_PROBLEM_.
A single number is the answer here: the count of lines in the data below that include the word "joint".

_DATASET EXCERPT_.
######

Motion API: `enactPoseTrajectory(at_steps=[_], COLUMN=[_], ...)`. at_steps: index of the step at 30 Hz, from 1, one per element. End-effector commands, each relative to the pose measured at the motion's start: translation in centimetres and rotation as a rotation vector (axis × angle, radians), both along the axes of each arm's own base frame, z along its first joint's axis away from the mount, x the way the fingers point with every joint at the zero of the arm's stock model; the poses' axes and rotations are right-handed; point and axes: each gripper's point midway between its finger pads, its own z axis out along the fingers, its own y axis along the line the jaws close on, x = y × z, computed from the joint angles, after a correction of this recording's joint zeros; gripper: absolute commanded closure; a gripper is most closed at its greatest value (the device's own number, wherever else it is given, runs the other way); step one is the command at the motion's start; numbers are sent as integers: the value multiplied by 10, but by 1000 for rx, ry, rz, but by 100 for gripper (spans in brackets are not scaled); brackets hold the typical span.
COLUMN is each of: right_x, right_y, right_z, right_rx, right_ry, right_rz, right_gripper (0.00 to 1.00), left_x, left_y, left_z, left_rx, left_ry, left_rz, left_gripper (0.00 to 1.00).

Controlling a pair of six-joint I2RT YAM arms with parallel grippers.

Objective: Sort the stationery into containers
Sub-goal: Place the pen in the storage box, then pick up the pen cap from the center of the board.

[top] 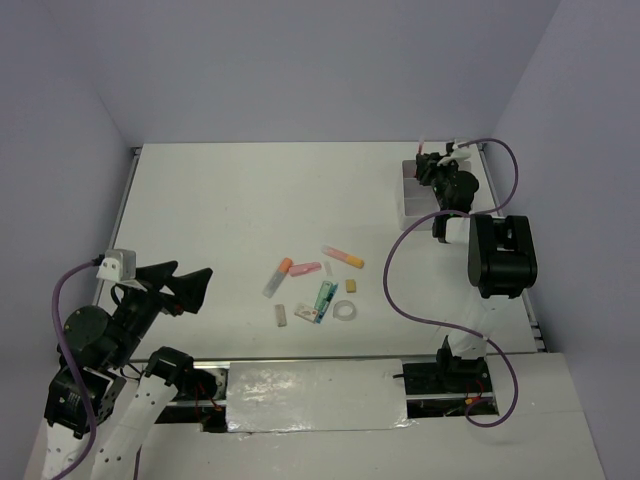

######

_EXPECTED ANSWER_.
2